=== What is expected ===
When you reach the line with "A geometry worksheet" in the records below, begin transcribing exactly and continue up to and including the line with "navy blue student", leaving out every picture.

Records from a dataset
• • • • • • •
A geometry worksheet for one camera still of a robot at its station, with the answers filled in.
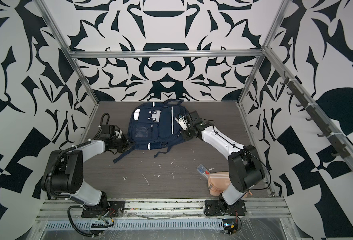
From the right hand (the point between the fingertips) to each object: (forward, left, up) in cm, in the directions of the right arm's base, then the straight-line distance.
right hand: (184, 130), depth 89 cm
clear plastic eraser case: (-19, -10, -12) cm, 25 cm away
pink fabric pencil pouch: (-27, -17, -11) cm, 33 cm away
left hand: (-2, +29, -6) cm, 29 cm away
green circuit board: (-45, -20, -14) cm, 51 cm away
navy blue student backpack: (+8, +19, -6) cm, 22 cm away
• • • • • • •
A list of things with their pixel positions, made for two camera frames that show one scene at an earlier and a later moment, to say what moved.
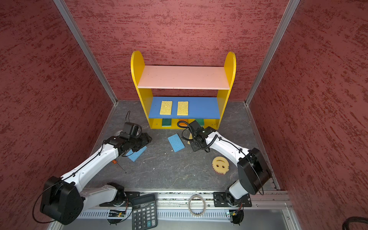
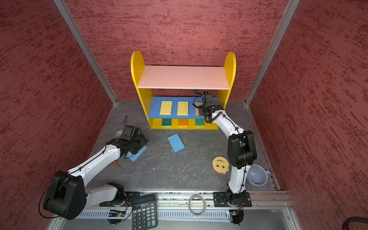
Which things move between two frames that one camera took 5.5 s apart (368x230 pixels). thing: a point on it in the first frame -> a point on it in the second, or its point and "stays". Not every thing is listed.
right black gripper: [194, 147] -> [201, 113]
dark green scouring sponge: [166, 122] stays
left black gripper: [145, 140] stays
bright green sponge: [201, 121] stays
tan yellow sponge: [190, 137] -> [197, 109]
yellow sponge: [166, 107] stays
• • • • • • •
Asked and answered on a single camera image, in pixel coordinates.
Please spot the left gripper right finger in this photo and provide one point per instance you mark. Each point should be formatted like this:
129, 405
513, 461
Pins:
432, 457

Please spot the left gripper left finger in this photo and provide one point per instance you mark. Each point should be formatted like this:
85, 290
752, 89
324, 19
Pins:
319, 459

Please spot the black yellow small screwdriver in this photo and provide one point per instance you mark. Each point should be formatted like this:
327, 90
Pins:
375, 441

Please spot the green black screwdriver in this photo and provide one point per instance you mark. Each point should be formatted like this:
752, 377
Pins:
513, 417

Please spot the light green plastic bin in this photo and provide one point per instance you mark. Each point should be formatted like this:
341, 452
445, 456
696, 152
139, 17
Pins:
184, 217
• • • • • • •
=== Exercise result ===
A geometry worksheet for one camera still of a robot at its station, with the answers filled in.
From the right hand (the point between the fingertips) to each object: (forward, left, up) in cm, in the directions of the right arm's base, then the straight-line distance.
right hand: (184, 130), depth 89 cm
clear plastic eraser case: (-19, -10, -12) cm, 25 cm away
pink fabric pencil pouch: (-27, -17, -11) cm, 33 cm away
left hand: (-2, +29, -6) cm, 29 cm away
green circuit board: (-45, -20, -14) cm, 51 cm away
navy blue student backpack: (+8, +19, -6) cm, 22 cm away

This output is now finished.